▸ WORK TASK
Among the records, find the lines that hold the string "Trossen" and return them.

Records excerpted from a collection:
<<<<

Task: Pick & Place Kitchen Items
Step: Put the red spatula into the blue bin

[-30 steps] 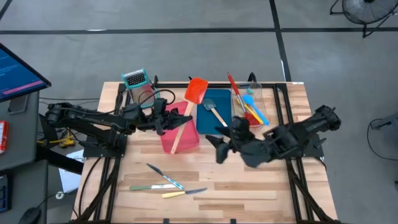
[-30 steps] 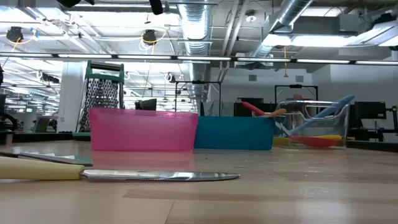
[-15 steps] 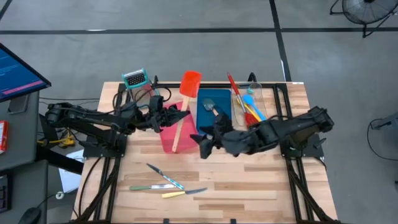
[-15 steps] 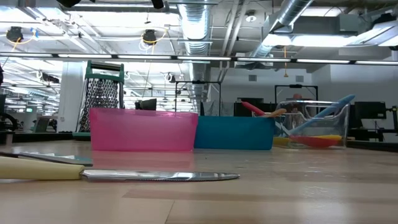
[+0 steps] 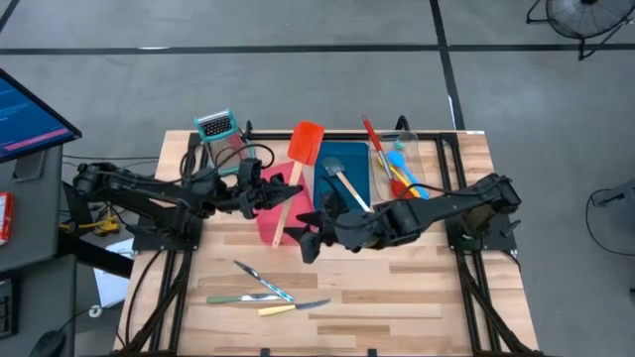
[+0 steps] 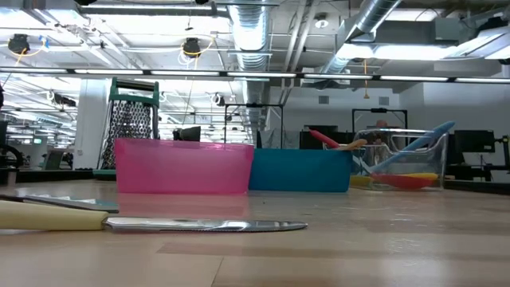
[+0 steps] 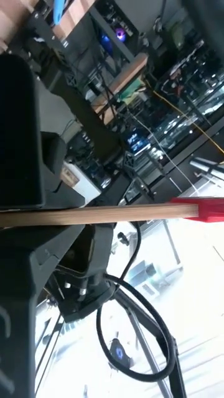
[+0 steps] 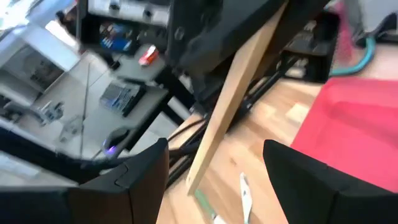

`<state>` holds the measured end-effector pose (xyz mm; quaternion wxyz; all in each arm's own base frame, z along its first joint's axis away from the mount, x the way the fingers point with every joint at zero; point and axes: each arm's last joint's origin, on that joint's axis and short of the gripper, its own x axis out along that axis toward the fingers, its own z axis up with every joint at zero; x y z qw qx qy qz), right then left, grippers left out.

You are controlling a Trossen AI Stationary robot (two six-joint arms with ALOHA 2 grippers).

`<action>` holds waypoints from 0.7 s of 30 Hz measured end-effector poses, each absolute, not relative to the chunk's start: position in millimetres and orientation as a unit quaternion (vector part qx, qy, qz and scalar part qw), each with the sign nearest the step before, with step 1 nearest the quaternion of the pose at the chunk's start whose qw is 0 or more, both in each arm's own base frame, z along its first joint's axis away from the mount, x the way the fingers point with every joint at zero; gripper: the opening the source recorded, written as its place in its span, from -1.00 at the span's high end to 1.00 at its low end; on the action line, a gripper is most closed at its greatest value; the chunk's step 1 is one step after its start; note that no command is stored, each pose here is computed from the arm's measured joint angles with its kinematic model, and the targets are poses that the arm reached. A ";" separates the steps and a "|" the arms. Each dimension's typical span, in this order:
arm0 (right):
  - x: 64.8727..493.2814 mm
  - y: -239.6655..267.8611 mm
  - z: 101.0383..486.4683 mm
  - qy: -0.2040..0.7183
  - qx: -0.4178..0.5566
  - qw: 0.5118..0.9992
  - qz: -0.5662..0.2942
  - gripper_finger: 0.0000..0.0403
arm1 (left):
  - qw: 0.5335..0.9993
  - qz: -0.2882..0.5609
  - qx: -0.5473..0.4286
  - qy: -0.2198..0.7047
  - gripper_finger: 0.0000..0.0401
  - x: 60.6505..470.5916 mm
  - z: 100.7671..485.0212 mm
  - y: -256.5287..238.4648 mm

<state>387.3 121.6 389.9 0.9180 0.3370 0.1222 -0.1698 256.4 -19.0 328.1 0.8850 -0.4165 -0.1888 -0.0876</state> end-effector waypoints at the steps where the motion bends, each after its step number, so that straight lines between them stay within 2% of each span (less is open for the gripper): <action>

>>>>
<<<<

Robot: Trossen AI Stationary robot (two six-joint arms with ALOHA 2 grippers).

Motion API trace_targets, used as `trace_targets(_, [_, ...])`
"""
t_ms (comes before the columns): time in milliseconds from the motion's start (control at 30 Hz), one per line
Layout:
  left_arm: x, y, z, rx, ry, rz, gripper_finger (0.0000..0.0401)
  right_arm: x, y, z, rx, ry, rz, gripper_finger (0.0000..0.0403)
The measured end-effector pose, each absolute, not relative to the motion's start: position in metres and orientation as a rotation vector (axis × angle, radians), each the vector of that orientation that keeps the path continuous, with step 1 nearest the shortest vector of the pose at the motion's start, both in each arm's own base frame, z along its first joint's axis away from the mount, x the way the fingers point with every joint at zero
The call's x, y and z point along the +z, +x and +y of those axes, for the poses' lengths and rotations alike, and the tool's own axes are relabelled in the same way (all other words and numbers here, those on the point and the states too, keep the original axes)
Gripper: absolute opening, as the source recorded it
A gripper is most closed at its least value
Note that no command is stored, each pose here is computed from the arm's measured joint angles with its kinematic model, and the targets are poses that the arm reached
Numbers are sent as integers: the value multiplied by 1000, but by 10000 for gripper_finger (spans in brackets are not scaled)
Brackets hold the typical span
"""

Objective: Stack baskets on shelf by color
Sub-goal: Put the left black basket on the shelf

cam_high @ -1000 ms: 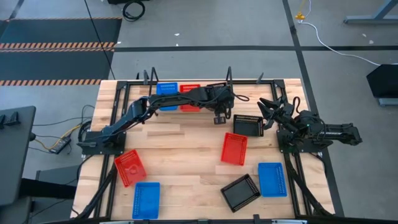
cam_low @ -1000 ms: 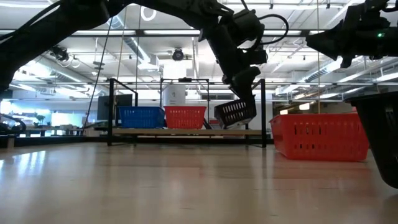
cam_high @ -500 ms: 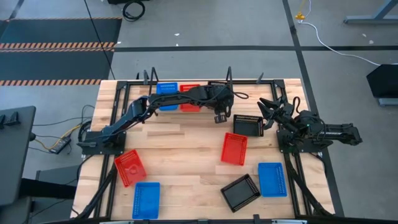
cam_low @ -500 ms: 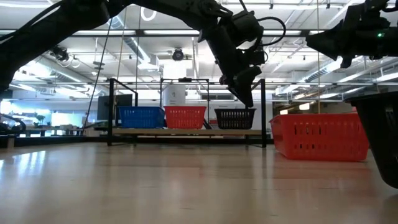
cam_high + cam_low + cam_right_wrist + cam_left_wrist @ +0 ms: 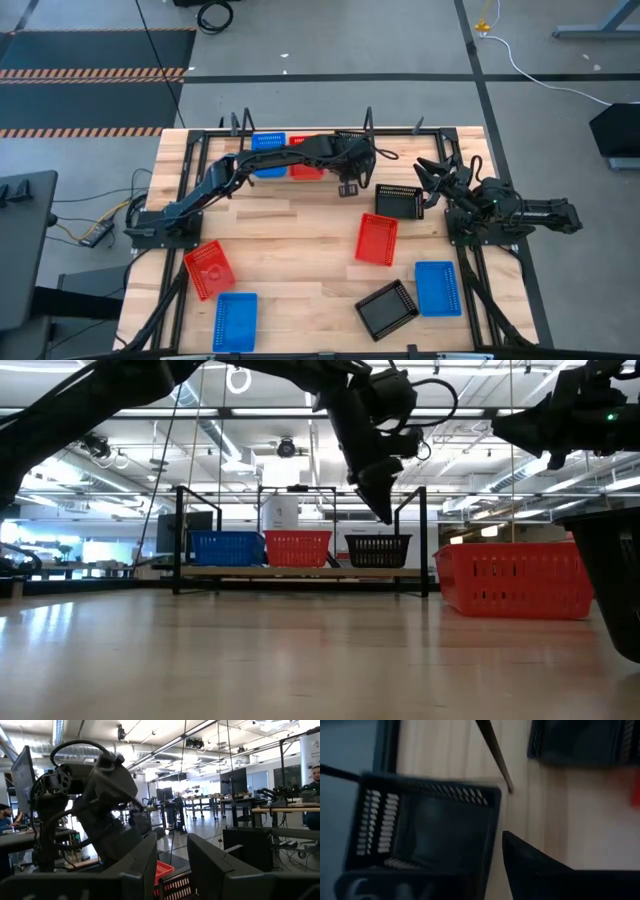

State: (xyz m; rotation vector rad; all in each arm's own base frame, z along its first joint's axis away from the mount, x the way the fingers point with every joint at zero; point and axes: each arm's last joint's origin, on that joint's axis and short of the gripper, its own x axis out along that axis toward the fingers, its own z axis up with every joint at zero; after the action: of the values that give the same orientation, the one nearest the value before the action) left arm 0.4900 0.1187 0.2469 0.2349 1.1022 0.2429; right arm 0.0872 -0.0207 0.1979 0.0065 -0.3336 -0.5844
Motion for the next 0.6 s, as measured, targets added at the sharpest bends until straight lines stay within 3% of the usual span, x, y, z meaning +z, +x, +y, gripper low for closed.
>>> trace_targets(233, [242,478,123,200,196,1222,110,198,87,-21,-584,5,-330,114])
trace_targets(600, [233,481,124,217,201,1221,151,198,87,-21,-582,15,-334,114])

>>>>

▸ TASK ANSWER
You are controlling a Trossen AI Stationary robot (two six-joint arms with ALOHA 2 grippers).
Robot: Trossen AI Stationary robot (two six-joint arms with ALOHA 2 grippers).

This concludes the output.